Problem to work on.
Give the lines below again exactly, starting with the line that holds "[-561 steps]" and going on through the line that holds "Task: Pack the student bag".

Record set.
┄┄┄┄┄┄

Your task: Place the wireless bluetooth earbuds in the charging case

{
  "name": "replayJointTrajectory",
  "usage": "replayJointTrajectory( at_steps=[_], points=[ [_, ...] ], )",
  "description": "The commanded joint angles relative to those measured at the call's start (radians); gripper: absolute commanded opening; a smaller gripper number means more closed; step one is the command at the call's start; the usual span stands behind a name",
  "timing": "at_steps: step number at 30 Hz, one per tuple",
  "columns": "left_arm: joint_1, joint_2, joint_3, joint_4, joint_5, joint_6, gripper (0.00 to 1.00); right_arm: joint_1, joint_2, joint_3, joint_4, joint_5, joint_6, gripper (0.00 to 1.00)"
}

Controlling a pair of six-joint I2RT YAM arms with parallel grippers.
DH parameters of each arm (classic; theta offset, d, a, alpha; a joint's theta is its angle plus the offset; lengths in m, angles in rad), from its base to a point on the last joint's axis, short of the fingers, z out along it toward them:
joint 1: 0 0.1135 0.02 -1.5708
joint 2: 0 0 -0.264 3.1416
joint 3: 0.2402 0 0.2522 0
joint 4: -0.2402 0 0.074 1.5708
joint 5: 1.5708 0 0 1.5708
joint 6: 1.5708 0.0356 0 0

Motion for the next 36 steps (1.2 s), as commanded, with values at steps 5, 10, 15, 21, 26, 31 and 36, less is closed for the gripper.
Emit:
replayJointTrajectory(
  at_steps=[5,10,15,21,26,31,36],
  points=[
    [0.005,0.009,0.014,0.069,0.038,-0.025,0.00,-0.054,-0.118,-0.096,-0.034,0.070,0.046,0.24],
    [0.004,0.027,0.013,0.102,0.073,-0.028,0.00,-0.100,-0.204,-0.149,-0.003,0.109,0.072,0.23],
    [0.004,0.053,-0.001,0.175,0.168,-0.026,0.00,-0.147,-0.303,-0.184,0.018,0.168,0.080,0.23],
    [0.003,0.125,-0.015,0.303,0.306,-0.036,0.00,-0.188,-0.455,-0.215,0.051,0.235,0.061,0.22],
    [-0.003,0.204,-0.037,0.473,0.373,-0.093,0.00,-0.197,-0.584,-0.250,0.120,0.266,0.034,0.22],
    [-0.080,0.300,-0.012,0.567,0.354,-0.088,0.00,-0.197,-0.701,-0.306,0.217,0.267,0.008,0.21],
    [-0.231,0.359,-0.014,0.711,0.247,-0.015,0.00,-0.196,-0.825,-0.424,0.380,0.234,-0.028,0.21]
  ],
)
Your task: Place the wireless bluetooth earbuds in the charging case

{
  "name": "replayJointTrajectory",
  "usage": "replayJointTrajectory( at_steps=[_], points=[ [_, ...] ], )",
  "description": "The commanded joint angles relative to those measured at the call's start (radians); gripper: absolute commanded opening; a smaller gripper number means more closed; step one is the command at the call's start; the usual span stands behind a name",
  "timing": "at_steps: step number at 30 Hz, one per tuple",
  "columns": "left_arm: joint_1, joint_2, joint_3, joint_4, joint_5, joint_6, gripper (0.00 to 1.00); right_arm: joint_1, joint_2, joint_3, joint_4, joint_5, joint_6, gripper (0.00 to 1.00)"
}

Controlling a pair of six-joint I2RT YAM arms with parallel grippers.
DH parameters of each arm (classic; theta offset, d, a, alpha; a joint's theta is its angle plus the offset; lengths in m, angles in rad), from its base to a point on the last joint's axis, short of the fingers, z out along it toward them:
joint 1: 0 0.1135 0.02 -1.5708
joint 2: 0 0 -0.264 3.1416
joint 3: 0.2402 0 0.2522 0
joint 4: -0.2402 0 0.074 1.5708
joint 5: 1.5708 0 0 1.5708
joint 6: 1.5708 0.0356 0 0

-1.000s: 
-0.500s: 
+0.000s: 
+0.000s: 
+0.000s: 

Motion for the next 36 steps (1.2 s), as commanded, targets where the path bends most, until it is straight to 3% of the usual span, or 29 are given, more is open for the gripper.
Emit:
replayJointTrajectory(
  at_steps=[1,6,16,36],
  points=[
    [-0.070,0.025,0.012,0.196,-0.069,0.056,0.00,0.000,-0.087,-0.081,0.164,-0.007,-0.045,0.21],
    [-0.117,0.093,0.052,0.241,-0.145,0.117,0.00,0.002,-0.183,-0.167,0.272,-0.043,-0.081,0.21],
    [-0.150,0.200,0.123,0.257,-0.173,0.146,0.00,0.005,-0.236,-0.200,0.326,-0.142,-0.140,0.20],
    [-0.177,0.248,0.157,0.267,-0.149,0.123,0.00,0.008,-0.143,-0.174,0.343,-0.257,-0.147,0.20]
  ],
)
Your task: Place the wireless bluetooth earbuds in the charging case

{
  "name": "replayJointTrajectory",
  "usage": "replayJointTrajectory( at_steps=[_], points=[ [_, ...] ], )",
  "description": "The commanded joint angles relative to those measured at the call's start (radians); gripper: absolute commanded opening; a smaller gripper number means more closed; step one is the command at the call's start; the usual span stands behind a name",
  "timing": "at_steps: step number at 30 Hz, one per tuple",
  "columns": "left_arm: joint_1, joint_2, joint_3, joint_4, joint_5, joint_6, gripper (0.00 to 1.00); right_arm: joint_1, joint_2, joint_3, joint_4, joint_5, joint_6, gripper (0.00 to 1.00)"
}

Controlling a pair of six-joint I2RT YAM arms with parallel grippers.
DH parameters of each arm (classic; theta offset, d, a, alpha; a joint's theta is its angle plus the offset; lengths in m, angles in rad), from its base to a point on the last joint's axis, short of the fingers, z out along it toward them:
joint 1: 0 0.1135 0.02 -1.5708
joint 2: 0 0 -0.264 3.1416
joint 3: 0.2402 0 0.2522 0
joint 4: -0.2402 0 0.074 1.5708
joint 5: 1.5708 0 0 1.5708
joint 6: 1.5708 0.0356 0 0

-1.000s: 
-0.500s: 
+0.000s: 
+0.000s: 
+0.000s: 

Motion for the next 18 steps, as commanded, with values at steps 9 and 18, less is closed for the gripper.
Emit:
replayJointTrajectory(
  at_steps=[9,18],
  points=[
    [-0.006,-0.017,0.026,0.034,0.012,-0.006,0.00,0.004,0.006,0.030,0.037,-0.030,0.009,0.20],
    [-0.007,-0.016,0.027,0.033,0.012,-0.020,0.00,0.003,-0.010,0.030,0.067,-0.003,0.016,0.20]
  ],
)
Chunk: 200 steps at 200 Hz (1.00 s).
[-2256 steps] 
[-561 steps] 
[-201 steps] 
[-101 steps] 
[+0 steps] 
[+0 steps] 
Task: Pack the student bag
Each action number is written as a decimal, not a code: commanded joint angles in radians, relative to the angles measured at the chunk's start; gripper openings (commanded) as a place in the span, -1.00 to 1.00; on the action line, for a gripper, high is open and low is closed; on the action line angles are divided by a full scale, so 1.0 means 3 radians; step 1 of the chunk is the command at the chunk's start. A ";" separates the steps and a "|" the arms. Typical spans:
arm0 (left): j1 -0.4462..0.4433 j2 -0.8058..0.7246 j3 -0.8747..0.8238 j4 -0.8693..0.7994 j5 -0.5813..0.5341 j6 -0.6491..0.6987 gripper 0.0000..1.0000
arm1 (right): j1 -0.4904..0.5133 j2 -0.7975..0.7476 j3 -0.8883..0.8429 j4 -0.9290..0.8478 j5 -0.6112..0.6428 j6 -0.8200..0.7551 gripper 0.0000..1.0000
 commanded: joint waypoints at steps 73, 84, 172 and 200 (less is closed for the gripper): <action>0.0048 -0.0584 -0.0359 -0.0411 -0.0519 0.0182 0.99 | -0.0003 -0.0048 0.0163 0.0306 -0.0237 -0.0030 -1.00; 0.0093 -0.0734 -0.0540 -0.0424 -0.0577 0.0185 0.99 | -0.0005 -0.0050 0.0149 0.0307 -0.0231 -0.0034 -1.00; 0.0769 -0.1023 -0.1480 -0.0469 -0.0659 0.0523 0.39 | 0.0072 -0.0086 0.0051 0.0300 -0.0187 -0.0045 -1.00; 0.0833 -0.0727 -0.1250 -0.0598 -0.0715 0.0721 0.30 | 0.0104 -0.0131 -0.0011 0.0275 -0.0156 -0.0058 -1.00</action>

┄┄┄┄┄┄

Solution to this problem.
[-561 steps] 
[-201 steps] 
[-101 steps] 
[+0 steps] 
[+0 steps] 
Task: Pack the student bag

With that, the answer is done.